**COLLECTED MATERIAL:**
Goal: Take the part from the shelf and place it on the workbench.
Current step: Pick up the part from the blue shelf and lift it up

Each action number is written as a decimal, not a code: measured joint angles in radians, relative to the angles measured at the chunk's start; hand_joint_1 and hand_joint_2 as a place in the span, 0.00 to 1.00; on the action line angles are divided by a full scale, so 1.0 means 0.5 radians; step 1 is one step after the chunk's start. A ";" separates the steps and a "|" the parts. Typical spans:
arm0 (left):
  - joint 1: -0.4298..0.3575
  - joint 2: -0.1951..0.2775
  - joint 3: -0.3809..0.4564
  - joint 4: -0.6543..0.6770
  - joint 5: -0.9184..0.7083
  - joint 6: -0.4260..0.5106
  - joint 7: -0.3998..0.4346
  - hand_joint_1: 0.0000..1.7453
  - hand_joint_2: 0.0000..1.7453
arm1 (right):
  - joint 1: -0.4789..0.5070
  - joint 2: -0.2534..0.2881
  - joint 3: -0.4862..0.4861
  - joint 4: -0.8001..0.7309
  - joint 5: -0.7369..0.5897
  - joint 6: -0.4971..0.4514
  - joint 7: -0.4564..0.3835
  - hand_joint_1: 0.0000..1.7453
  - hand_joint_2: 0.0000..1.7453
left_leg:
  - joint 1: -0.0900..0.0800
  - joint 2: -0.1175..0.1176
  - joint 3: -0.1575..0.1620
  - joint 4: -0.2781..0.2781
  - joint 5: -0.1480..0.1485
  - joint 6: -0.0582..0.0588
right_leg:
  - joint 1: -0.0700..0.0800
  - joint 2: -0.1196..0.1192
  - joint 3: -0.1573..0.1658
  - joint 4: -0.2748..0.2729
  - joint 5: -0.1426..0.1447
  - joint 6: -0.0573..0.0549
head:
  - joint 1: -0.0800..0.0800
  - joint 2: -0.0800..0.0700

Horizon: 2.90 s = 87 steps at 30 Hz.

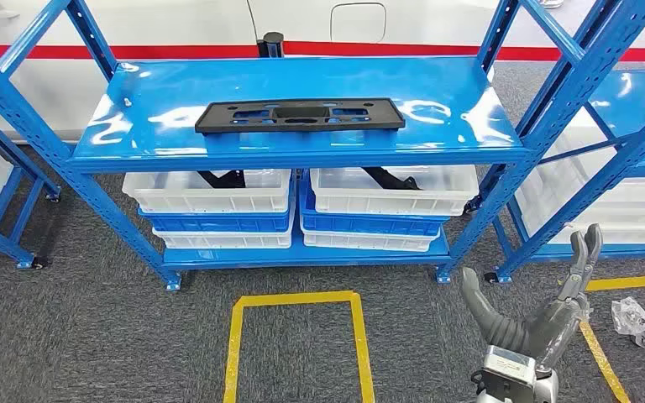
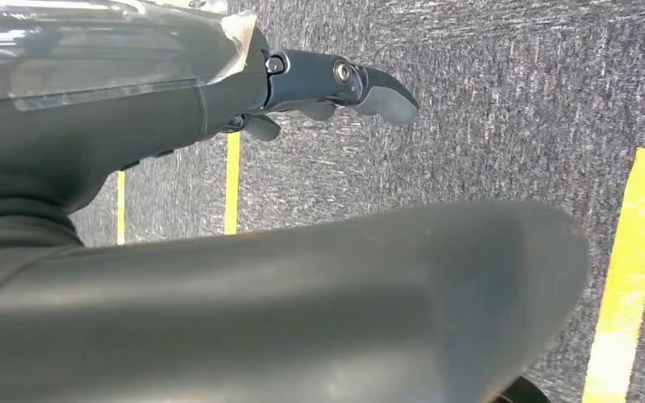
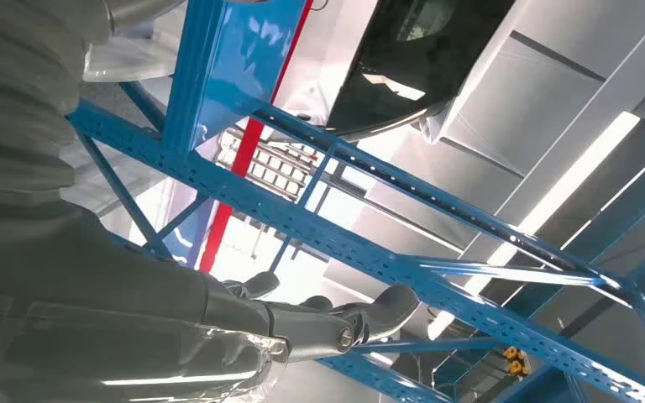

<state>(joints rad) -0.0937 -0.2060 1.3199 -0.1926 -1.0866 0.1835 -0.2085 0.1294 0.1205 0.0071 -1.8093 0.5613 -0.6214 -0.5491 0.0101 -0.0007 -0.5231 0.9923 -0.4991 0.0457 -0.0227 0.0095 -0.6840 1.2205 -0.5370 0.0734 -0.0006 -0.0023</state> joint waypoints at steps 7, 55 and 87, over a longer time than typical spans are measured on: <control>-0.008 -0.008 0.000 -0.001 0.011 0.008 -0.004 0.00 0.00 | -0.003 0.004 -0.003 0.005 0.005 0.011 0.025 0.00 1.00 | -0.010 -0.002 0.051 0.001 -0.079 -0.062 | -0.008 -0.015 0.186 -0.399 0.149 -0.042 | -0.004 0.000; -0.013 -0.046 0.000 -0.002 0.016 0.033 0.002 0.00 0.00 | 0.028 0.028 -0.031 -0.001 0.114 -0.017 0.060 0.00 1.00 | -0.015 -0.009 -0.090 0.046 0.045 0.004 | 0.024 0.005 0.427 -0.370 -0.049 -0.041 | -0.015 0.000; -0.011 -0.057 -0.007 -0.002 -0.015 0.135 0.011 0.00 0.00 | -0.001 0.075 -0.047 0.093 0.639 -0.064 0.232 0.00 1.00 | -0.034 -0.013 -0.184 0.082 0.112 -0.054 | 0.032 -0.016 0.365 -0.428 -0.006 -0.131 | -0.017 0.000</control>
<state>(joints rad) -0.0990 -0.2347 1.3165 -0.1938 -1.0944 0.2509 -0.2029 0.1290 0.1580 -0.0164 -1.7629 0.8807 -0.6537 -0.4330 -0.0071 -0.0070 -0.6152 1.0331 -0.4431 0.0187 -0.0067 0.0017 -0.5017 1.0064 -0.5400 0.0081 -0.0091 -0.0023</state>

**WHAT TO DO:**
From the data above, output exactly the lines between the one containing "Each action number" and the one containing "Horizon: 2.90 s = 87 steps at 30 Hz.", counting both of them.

**ANSWER SPACE:**
Each action number is written as a decimal, not a code: measured joint angles in radians, relative to the angles measured at the chunk's start; hand_joint_1 and hand_joint_2 as a place in the span, 0.00 to 1.00; on the action line angles are divided by a full scale, so 1.0 means 0.5 radians; step 1 is one step after the chunk's start. A ";" separates the steps and a "|" the parts. Typical spans:
arm0 (left):
  - joint 1: -0.4298..0.3575
  - joint 2: -0.1951..0.2775
  - joint 3: -0.3809..0.4564
  - joint 4: -0.6543..0.6770
  - joint 5: -0.9184..0.7083
  - joint 6: -0.4260..0.5106
  - joint 7: -0.3998..0.4346
  - hand_joint_1: 0.0000..1.7453
  - hand_joint_2: 0.0000..1.7453
arm1 (right):
  - joint 1: -0.4789..0.5070
  - joint 2: -0.2534..0.2881
  - joint 3: -0.4862..0.4861
  - joint 4: -0.8001..0.7309
  - joint 5: -0.7369..0.5897
  - joint 6: -0.4971..0.4514
  - joint 7: -0.4564..0.3835
  - hand_joint_1: 0.0000..1.7453
  - hand_joint_2: 0.0000..1.7453
left_leg:
  - joint 1: -0.0900..0.0800
  - joint 2: -0.1175..0.1176
  - joint 3: -0.1575..0.1620
  - joint 4: -0.2781..0.2781
  - joint 5: -0.1480..0.1485
  - joint 6: -0.0582..0.0588
right_leg:
  - joint 1: -0.0700..0.0800
  - joint 2: -0.1196..0.1192
  - joint 3: -0.1573..0.1658
  - joint 4: -0.2748..0.2729
  - joint 5: -0.1426..0.1447
  - joint 6: -0.0573..0.0549
head:
  - joint 1: -0.0800..0.0800
  - joint 2: -0.0800..0.0700

Horizon: 2.90 s = 87 steps at 30 Hz.

The output as shown is complete.